The Problem With Models
Can You Have It Both Ways?

A Logical Definition of "Library 2.0"

I've generally found Michael Habib to be one of the more thoughtful bloggers posting about Library 2.0, so I was eager to read his Master's paper after he posted it a couple of weeks ago.  He's done a particularly fine job.

He comes up with a definition of "Library 2.0" that is logical, internally consistent, and that deftly avoids the problems that I've discussed in my two recent posts.  The essence of his definition is that the "2.0" part of the term is not a version number -- rather, it's a signifier pointing to Web 2.0.    That leads him to a nicely succinct definition:

Library 2.0 describes a subset of library services designed to meet user needs caused by the direct and peripheral effects of Web 2.0.

He amplifies that definition somewhat later in the paper, by specifying what he sees as the essential elements of Web 2.0. 

In this definition, "Library 2.o" does not indicate a new model of library services, but simply indicates that when we use the term we're talking specifically about how librarians can best respond to the impact that Web 2.0 technologies have had (and continue to have) on the communities that libraries participate in.   He then describes a theoretical model for how we might discuss those impacts and translate them into opportunities for improved services.

If the library community were to accept Habib's definition of Library 2.0, then I think it could be a useful term -- but that's a big "if".     The "n.nn" convention for numbering successive versions of software is pretty well entrenched; Habib's definition requires that we ignore that contextual history in this case and read "Library 2.0" not as a 2.0 version of Library, but merely as Library in relationship to Web 2.0.  I'm doubtful that can actually be accomplished, but it's still the most coherent definition I've seen.

At any rate, regardless of how one feels about the term, the paper is definitely worth reading.  It's not very long (44 pages), it's well written, and it's full of provocative thinking.   And if his definition did become the generally accepted understanding of the term, then I guess I'd be able to live with it.



I can actually deal with that definition, and if it was used in that way in the majority of liblogs, the term probably wouldn't irritate me to the extent it does.

I still want to abolish Librarian 2.0, however, which makes me feel like I'm a piece of software just out of beta.

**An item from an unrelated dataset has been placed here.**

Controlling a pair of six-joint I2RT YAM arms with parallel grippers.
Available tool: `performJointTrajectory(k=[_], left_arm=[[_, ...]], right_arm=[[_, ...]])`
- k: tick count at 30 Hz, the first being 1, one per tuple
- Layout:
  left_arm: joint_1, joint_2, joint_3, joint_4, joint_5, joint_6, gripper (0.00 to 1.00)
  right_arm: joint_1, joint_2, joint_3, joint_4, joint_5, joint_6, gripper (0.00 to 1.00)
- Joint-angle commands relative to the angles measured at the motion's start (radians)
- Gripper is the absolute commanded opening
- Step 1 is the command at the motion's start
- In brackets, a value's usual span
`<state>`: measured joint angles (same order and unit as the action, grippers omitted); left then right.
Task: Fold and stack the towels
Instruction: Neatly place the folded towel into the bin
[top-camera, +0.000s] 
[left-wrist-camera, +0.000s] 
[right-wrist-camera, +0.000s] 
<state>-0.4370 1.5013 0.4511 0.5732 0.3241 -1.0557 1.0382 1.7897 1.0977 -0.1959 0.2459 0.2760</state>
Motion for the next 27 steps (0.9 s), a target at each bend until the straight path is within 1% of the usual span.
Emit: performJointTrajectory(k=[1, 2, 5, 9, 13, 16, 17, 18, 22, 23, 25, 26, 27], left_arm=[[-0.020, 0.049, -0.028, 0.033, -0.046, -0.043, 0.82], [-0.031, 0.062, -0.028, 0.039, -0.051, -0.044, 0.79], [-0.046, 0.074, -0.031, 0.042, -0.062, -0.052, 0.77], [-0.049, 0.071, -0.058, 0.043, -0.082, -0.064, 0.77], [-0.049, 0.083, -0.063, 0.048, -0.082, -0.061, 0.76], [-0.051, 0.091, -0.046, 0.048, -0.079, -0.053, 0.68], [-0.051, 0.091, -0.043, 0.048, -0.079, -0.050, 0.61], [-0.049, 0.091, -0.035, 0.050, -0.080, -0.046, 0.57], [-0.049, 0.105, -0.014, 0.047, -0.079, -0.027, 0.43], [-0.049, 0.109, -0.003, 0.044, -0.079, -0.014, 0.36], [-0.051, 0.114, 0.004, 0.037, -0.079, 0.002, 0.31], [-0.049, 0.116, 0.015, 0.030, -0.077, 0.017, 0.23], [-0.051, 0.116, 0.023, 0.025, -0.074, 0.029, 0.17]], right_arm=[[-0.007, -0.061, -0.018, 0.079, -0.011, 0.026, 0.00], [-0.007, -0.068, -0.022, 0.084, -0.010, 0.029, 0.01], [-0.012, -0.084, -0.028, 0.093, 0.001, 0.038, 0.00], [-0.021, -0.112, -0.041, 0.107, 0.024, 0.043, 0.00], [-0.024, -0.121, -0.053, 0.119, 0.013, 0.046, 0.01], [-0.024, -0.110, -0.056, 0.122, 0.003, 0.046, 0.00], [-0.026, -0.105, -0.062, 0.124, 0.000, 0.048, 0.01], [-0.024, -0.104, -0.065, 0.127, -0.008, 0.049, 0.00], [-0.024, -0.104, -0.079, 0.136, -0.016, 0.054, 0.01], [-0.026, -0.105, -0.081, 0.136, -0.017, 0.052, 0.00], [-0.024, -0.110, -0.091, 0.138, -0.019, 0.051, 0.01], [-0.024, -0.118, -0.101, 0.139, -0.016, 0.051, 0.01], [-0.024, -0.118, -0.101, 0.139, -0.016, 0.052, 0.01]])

Glad you found this--if you hadn't posted about it, I would've commented that the one person chiefly responsible for getting so many of us all riled up isn't a librarian...

it's Tim O'Reilly.

That he and his came up with 'Web 2.0' in 2004, and that it took many of us until 2006 to get around to struggling with the awkward-at-best 'Library 2.0' idea in direct response to Web 2.0 is a bigger problem to me.

Though I commend those who coined it for sticking their necks out and challenging convention, I don't buy the concept of 'Library 2.0' either, mainly because it's such a mixed metaphor the onlineish versus face-to-faceish parts of which are hard to reconcile, but I do believe as I'll continue to say tirelessly that how our users behave online and what they expect there should motivate us to make things as consistent and easy as possible in a language they can understand and in a way in which they themselves can *participate* in ways we've never allowed them to do. If doing that complies with 'Web 2.0', then fine, we can be buzzword-compliant.

The main issue that I see among some of my colleagues these days is the idea that we start behaving less like traditional libraries with arcane controlled vocabularies and searching techniques that expect users to come to us and speak our language, and more like the rest of the Internet culture that we joined years ago but is eating so many of our lunches by making things easy and DIY, HYW (Do It Yourself, How You Want).

But that's a whole 'nother thread...



Library 2.0 and web 2.0 keeps my attention for the last year or so. I think this definition covers pretty much of the whole library 2.0 thing. Sometimes I have doubts about my L2 understandings and look it up again. At the moment I'm writing an article for our library magazine. Thanks for this good post!